Sachbuch: Nach Adorno

Nr. 33 –

Buchcover von «Adornos Erben. Eine Geschichte aus der Bundesrepublik»
Jörg Später: «Adornos Erben. Eine Geschichte aus der Bundesrepublik». Suhrkamp Verlag. Berlin 2024. 760 Seiten. 57 Franken.

Die Geschichte der Kritischen Theorie wird immer differenzierter aufgearbeitet. Jörg Später beleuchtet nun die Zeit von der Rückkehr des Philosophen Theodor W. Adorno nach Deutschland in den frühen fünfziger Jahren bis ins Jahr 1990. Er schildert darin anhand von dreizehn Personen die Entwicklung von dessen Schüler:innenschaft: Neben Jürgen Habermas sind dies Regina Becker-Schmidt, Gerhard Brandt, Ludwig von Friedeburg, Karl Heinz Haag, Elisabeth Lenk, Oskar Negt, Helge Pross, Alfred Schmidt, Herbert Schnädelbach, Hermann Schweppenhäuser und Rolf Tiedemann sowie Alexander Kluge. Mitarbeiter oder Doktorand:innen kommen hinzu.

Später greift neben den Veröffentlichungen der Schülerinnen und Schüler auf Briefe aus den Archiven und auf persönliche Gespräche zurück. Daraus entsteht eine dichte Kartografie des Denkens im Anschluss an das Wirken der Kerngruppe der Kritischen Theorie sowie ein Beitrag zur Intellektuellen- und Wissenschaftsgeschichte der Bundesrepublik. Später schreibt distanziert und mit kritischem Unterton, aber mit Sympathie und feinem Witz.
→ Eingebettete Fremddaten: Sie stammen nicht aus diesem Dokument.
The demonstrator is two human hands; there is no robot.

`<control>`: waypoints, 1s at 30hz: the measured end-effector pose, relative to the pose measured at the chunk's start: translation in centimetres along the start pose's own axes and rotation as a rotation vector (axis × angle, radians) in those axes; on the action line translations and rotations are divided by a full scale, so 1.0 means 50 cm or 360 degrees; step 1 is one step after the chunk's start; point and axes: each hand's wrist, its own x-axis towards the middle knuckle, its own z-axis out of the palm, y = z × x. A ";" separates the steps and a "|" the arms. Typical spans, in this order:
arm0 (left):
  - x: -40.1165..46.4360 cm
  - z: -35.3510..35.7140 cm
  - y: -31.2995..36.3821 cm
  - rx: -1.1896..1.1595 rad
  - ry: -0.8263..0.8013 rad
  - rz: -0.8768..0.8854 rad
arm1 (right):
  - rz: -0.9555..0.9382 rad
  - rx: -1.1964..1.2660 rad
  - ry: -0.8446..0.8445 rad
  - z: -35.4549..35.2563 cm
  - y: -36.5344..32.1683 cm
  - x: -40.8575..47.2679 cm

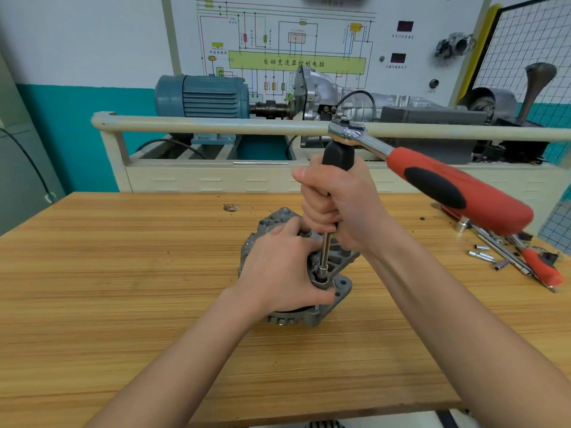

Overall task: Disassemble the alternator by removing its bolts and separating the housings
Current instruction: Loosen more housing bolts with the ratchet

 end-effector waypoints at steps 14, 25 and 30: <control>-0.001 -0.034 -0.033 -0.0205 -0.0266 0.0104 | 0.0117 0.0496 -0.0188 0.001 0.023 0.033; -0.011 -0.018 -0.026 -0.0128 -0.0120 0.0032 | -0.0014 0.0186 0.0051 0.025 0.002 -0.003; -0.012 0.007 0.017 -0.0083 0.0080 -0.0188 | 0.0028 -0.0150 0.0576 0.034 -0.002 -0.007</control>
Er führt mitten in die damaligen Auseinandersetzungen um die Frage, was denn eigentlich zeitgemässe linke Theorie und Praxis mit und nach Adorno ausmachten – was man durchaus auch als eine Zerfallsgeschichte verstehen kann, je nach Perspektive.

Das dargestellte Spektrum reicht von Editionsprojekten, kritischen Erweiterungen und Aktualisierungen über immer loser werdende Denkwege bis hin zur Abwendung vom ursprünglichen Projekt. All dies auch im Kontext der Student:innenbewegung und der Auseinandersetzungen rund um Israel und Palästina, was sehr aktuell anmutet.

Für Nachgeborene ist das Buch damit enorm lehrreich und bietet viele Anregungen für die weitere Lektüre. Vor allem ruft es teilweise vergessene Denkerinnen und Denker und ihr vielfältiges Schaffen in Erinnerung. Wer überdies das ebenfalls kürzlich erschienene «Café Marx» von Philipp Lenhard gelesen haben sollte, findet hier die passende Fortsetzung.